I’ll start off by showing my complete ER diagram below. You will see I grouped tables I found to be related in colored boxes. The image below is just meant to give a general overview of the schema. I will be diving into different parts of the schema in this post. I created this diagram using MySQL Workbench and the model can be downloaded from here if someone wishes to open this up in Workbench. This gist also shows the
ALTER TABLE SQL statements that would need to be issued to actually create these foreign keys in MySQL. I would not recommend doing this right now with Drupal as many things would break.
Without delving into the relationships and details of this diagram, lets first cover some basic details. A stock install of Drupal 7 results in 73 tables being created. 10 of those tables are used for caching purposes:
|cache||caches items not separated out into their own cache tables|
|cache_block||the block modules can cache already built blocks here|
|cache_bootstrap||data required during the bootstrap process can be cached in this table|
|cache_field||stores cached field values|
|cache_filter||caches already filtered pieces of text|
|cache_form||caches recently built forms and their storage data|
|cache_image||caches information about image manipulations that are in progress|
|cache_menu||caches router information as well as generated link trees|
|cache_page||caches compressed pages served to anonymous users|
|cache_path||caches path aliases|
11 tables are created which do not relate to any other tables:
|actions||stores action information|
|batch||stores details about batches (processes that run in multiple HTTP requests)|
|blocked_ips||stores a list of blocked IP addresses|
|flood||controls the threshold of events, such as the number of contact attempts|
|queue||stores items in queues|
|rdf_mapping||stores custom RDF mappings for user-defined content types|
|semaphore||stores semaphores, locks, and flags|
|system||contains a list of all modules, themes, and theme engines that are or have been installed|
|url_alias||contains a list of URL aliases for Drupal paths|
|variable||stores variable/value pairs created by Drupal core or any other module or theme|
The 21 tables listed above are self-explanatory and I’m not going to discuss them any further in this post. They also are independent in that these tables have no relationships with other tables.
Field Related Tables
There are 8 tables installed with core related to fields and field storage:
|field_data_body||stores details about the body field of an entity|
|field_revision_body||stores information about revisions to body fields|
|field_data_comment_body||stores information about comments associated with an entity|
|field_revision_comment_body||stores information about revisions to comments|
|field_data_field_image||stores information about images associated with an entity|
|field_revision_field_image||stores information about revisions to images|
|field_data_field_tags||stores information about tags associated with an entity|
|field_revision_field_tags||stores information about revisions to taxonomy terms/tags associated with an entity|
While I was initially tempted to have these tables related to
node, that would not really be correct since these tables are related to an entity. In D7, entities can be other objects besides nodes, such as users or comments. The
entity_type column in these tables reflects that reality. These tables can be stored in other storage systems such as MongoDB due to the field storage API introduced in Drupal 7.

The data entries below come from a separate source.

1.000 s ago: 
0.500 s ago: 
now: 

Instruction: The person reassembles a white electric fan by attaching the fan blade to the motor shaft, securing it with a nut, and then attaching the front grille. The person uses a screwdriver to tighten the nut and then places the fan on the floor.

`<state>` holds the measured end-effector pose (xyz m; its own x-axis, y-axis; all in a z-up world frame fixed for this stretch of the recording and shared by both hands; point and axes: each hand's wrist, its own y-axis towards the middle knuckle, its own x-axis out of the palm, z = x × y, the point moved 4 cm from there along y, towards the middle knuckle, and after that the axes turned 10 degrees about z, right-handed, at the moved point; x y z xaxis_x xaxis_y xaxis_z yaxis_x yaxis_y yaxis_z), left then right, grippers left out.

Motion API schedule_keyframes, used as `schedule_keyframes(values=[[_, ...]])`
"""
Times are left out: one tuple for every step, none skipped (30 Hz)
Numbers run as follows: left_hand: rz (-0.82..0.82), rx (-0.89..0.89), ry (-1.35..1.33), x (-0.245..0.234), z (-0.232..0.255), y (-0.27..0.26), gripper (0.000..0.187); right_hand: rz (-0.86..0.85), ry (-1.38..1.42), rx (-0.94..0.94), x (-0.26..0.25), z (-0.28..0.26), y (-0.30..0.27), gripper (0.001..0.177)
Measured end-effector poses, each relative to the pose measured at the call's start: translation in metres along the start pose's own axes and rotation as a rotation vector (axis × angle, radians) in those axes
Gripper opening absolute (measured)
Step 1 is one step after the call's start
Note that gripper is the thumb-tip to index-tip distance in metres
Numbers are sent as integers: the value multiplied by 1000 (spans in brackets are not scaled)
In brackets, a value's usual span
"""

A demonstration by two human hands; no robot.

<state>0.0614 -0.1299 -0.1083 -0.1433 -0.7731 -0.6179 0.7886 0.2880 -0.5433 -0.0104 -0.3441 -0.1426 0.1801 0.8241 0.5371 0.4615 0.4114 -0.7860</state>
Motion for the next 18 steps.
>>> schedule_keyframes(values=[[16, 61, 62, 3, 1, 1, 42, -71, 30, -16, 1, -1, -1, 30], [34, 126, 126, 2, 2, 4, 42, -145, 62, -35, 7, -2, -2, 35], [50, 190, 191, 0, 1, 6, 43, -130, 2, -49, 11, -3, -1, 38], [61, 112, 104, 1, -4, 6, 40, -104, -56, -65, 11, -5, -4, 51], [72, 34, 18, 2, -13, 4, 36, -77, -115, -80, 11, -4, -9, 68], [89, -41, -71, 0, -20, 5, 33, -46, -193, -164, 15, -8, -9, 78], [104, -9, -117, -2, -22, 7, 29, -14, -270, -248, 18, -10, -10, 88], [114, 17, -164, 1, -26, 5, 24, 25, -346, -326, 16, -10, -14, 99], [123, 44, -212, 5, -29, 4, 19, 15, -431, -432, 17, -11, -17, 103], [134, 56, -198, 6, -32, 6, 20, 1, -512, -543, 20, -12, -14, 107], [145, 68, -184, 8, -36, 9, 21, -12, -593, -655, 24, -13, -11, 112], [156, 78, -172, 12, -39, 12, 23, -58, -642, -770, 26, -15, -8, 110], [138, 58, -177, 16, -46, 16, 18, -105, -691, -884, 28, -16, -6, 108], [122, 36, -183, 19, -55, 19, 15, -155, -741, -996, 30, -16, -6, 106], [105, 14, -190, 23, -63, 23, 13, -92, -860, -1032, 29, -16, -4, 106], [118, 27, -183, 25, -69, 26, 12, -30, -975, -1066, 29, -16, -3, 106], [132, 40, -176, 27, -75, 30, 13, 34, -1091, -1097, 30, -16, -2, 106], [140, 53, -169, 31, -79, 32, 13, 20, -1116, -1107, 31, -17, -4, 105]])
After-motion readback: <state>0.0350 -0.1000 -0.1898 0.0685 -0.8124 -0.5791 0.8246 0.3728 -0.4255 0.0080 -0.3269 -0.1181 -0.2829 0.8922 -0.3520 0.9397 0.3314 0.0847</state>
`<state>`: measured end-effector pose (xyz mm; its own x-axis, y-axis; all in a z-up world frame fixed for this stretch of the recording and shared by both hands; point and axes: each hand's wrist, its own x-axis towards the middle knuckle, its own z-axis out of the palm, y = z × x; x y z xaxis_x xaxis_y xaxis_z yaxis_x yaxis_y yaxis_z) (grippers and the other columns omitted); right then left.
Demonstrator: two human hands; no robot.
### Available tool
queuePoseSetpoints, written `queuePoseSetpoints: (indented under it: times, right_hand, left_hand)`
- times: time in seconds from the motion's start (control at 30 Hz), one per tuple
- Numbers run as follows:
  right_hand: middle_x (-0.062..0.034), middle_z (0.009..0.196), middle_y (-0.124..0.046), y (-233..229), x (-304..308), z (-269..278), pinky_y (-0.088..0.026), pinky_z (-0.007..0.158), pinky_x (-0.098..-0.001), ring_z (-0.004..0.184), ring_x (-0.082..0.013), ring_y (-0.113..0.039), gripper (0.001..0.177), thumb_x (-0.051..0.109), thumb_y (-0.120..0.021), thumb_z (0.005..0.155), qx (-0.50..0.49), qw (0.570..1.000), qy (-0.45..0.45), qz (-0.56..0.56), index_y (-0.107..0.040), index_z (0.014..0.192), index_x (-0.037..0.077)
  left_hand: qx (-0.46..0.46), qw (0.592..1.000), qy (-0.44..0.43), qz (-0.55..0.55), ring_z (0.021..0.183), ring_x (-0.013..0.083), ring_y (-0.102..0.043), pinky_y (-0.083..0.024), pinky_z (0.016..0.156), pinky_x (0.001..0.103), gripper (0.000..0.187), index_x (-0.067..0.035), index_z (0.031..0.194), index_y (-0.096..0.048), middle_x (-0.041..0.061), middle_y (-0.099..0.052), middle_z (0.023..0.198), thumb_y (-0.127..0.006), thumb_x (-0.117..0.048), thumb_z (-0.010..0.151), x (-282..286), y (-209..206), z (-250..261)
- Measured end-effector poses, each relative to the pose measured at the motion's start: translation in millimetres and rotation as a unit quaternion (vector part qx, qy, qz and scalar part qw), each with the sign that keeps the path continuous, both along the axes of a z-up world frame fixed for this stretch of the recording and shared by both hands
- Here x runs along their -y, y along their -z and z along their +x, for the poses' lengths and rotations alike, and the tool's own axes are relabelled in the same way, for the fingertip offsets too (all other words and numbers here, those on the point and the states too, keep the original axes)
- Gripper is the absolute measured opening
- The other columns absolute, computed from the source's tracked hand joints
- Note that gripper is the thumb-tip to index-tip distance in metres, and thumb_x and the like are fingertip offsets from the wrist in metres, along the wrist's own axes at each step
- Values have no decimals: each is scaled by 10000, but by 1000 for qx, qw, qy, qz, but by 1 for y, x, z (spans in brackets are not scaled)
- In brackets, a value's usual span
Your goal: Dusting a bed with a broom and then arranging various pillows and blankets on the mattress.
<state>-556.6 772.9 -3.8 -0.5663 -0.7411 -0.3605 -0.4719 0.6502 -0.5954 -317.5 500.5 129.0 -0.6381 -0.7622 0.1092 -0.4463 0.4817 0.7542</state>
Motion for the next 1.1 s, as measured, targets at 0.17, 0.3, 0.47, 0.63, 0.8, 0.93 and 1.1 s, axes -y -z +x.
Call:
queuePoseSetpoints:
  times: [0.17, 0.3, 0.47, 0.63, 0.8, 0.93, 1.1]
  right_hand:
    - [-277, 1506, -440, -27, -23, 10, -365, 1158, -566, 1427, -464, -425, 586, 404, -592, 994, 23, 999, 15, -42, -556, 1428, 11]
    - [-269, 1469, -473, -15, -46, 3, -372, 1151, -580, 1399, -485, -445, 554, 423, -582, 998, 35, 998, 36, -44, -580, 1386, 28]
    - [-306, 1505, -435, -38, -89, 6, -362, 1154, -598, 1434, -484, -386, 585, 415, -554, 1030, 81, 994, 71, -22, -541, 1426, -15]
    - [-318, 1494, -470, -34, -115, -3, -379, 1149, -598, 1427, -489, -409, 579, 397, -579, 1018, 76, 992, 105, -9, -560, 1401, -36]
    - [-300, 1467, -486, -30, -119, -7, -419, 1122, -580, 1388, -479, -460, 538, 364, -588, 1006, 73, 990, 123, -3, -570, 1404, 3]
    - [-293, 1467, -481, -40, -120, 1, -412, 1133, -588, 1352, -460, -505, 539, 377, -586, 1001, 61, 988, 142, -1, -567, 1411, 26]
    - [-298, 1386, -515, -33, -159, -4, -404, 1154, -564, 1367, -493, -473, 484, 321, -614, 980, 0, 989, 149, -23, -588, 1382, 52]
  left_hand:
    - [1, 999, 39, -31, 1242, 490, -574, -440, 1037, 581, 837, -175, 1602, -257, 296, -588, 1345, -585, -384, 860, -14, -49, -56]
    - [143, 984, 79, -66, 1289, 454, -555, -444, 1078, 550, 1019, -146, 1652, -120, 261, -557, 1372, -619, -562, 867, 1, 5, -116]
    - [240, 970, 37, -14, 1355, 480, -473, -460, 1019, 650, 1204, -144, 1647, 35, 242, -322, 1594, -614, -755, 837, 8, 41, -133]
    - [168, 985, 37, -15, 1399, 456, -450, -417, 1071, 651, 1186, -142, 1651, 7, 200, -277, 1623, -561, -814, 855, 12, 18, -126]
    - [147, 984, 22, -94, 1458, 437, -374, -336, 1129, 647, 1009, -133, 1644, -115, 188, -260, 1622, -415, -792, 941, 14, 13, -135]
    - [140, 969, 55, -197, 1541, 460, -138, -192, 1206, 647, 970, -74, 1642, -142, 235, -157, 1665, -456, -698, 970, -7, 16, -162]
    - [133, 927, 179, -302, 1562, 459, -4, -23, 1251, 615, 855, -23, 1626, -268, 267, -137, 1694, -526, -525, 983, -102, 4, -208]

There are 2 other tables related to fields:
field_config_instance. These tables store field configuration information. I believe a row in
field_config_instance cannot (well at least should not) exist without the correspondong
field_id in the
field_config table. Hence, the one-to-many relationship from
field_config_instance is an identifying relationship.
Small Groups of Tables
There are a number of groups you will notice in the full ER diagram that are made up of 2 to 3 tables. Zooming in on 4 of those groups, we can see those tables more clearly:
One thing you will notice is that some relationships are shown with a solid line whereas others use a dotted line. MySQL Workbench represents identifying relationships with a solid line and non-identifying relationships with a dotted line. If you are unfamiliar with those terms, the standard defintions are:
- identifying relationship - the foreign key attribute is part of the child’s primary key attribute.
- non-identifying relationship - the primary key attributes of the parent must not become primary key attributes of the child.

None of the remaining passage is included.